#### EXERCISE:
The lines below, all of them, should be returned exactly as they appear.

#### RECORDS FOR THE EXERCISE:
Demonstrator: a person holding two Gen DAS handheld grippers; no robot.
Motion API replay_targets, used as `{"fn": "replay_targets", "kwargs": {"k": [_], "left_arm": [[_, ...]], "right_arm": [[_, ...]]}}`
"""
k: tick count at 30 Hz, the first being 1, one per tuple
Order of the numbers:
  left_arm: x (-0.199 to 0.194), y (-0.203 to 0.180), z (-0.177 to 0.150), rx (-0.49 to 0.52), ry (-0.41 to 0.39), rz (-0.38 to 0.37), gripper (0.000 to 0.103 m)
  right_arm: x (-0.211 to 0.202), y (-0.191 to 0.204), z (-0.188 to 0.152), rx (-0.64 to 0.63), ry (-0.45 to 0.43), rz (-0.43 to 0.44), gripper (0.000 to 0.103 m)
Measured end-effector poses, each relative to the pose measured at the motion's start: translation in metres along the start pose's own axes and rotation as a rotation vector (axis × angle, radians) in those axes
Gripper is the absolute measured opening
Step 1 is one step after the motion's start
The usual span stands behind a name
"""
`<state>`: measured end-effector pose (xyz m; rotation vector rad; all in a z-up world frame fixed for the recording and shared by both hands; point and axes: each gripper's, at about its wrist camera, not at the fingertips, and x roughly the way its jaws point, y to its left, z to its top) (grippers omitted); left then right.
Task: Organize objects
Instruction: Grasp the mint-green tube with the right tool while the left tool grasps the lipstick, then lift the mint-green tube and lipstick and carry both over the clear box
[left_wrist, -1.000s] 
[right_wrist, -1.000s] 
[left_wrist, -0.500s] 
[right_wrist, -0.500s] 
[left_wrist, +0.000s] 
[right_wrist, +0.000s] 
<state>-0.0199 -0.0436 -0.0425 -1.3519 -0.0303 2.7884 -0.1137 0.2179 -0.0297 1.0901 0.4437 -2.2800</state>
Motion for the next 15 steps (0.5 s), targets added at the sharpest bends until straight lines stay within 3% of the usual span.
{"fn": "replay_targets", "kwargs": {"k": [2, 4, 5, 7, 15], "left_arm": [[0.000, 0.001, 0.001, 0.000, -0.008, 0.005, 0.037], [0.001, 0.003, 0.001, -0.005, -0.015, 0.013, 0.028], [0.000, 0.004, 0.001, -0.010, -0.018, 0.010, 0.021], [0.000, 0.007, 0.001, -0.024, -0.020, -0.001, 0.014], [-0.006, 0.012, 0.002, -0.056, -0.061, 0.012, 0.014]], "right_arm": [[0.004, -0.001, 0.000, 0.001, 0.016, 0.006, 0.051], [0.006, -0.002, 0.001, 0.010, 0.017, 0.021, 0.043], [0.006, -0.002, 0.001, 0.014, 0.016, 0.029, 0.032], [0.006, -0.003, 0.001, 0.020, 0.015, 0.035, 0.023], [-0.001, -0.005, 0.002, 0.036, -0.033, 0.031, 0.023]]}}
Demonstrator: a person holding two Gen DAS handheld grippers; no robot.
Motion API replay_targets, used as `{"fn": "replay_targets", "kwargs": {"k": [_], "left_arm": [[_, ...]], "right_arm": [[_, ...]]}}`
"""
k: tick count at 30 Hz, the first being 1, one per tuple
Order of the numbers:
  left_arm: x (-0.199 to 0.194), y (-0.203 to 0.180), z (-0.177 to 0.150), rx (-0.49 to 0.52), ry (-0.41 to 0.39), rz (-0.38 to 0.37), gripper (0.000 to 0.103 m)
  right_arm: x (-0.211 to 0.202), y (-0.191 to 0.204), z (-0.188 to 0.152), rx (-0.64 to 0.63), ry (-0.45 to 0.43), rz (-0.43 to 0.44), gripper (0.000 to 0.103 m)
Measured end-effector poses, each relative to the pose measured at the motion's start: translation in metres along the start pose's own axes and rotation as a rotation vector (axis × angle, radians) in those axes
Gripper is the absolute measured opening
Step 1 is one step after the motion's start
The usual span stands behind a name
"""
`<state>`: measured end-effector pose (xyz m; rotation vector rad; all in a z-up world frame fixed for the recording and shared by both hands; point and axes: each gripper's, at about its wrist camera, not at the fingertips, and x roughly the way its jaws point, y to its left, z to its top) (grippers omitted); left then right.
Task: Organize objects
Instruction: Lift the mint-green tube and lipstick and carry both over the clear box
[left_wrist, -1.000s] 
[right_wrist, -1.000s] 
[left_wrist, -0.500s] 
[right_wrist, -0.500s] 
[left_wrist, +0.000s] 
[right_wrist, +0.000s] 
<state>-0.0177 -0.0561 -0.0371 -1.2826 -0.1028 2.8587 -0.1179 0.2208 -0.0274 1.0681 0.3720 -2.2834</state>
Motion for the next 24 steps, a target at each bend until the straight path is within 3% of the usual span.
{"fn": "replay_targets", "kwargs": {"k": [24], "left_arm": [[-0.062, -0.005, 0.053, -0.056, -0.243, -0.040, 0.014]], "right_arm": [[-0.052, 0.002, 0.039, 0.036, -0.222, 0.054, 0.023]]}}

#### SOLUTION:
Demonstrator: a person holding two Gen DAS handheld grippers; no robot.
Motion API replay_targets, used as `{"fn": "replay_targets", "kwargs": {"k": [_], "left_arm": [[_, ...]], "right_arm": [[_, ...]]}}`
"""
k: tick count at 30 Hz, the first being 1, one per tuple
Order of the numbers:
  left_arm: x (-0.199 to 0.194), y (-0.203 to 0.180), z (-0.177 to 0.150), rx (-0.49 to 0.52), ry (-0.41 to 0.39), rz (-0.38 to 0.37), gripper (0.000 to 0.103 m)
  right_arm: x (-0.211 to 0.202), y (-0.191 to 0.204), z (-0.188 to 0.152), rx (-0.64 to 0.63), ry (-0.45 to 0.43), rz (-0.43 to 0.44), gripper (0.000 to 0.103 m)
Measured end-effector poses, each relative to the pose measured at the motion's start: translation in metres along the start pose's own axes and rotation as a rotation vector (axis × angle, radians) in those axes
Gripper is the absolute measured opening
Step 1 is one step after the motion's start
The usual span stands behind a name
"""
`<state>`: measured end-effector pose (xyz m; rotation vector rad; all in a z-up world frame fixed for the recording and shared by both hands; point and axes: each gripper's, at about its wrist camera, not at the fingertips, and x roughly the way its jaws point, y to its left, z to its top) (grippers omitted); left then right.
Task: Organize objects
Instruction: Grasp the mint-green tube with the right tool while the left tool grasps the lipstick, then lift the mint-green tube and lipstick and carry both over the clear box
[left_wrist, -1.000s] 
[right_wrist, -1.000s] 
[left_wrist, -0.500s] 
[right_wrist, -0.500s] 
[left_wrist, +0.000s] 
[right_wrist, +0.000s] 
<state>-0.0199 -0.0436 -0.0425 -1.3519 -0.0303 2.7884 -0.1137 0.2179 -0.0297 1.0901 0.4437 -2.2800</state>
Motion for the next 15 steps (0.5 s), targets added at the sharpest bends until straight lines stay within 3% of the usual span.
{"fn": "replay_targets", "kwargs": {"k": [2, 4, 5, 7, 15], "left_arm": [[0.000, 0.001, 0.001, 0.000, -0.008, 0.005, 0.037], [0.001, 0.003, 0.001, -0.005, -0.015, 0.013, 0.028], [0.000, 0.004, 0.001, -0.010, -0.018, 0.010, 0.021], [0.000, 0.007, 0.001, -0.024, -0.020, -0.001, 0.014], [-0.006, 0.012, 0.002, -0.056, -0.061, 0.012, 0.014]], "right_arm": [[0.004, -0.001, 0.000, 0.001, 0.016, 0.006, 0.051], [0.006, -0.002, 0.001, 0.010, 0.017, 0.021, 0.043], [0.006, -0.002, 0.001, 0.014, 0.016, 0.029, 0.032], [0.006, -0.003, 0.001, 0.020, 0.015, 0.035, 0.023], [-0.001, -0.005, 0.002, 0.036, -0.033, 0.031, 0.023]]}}
Demonstrator: a person holding two Gen DAS handheld grippers; no robot.
Motion API replay_targets, used as `{"fn": "replay_targets", "kwargs": {"k": [_], "left_arm": [[_, ...]], "right_arm": [[_, ...]]}}`
"""
k: tick count at 30 Hz, the first being 1, one per tuple
Order of the numbers:
  left_arm: x (-0.199 to 0.194), y (-0.203 to 0.180), z (-0.177 to 0.150), rx (-0.49 to 0.52), ry (-0.41 to 0.39), rz (-0.38 to 0.37), gripper (0.000 to 0.103 m)
  right_arm: x (-0.211 to 0.202), y (-0.191 to 0.204), z (-0.188 to 0.152), rx (-0.64 to 0.63), ry (-0.45 to 0.43), rz (-0.43 to 0.44), gripper (0.000 to 0.103 m)
Measured end-effector poses, each relative to the pose measured at the motion's start: translation in metres along the start pose's own axes and rotation as a rotation vector (axis × angle, radians) in those axes
Gripper is the absolute measured opening
Step 1 is one step after the motion's start
The usual span stands behind a name
"""
`<state>`: measured end-effector pose (xyz m; rotation vector rad; all in a z-up world frame fixed for the recording and shared by both hands; point and axes: each gripper's, at about its wrist camera, not at the fingertips, and x roughly the way its jaws point, y to its left, z to its top) (grippers omitted); left then right.
Task: Organize objects
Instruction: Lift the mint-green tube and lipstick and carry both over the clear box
[left_wrist, -1.000s] 
[right_wrist, -1.000s] 
[left_wrist, -0.500s] 
[right_wrist, -0.500s] 
[left_wrist, +0.000s] 
[right_wrist, +0.000s] 
<state>-0.0177 -0.0561 -0.0371 -1.2826 -0.1028 2.8587 -0.1179 0.2208 -0.0274 1.0681 0.3720 -2.2834</state>
Motion for the next 24 steps, a target at each bend until the straight path is within 3% of the usual span.
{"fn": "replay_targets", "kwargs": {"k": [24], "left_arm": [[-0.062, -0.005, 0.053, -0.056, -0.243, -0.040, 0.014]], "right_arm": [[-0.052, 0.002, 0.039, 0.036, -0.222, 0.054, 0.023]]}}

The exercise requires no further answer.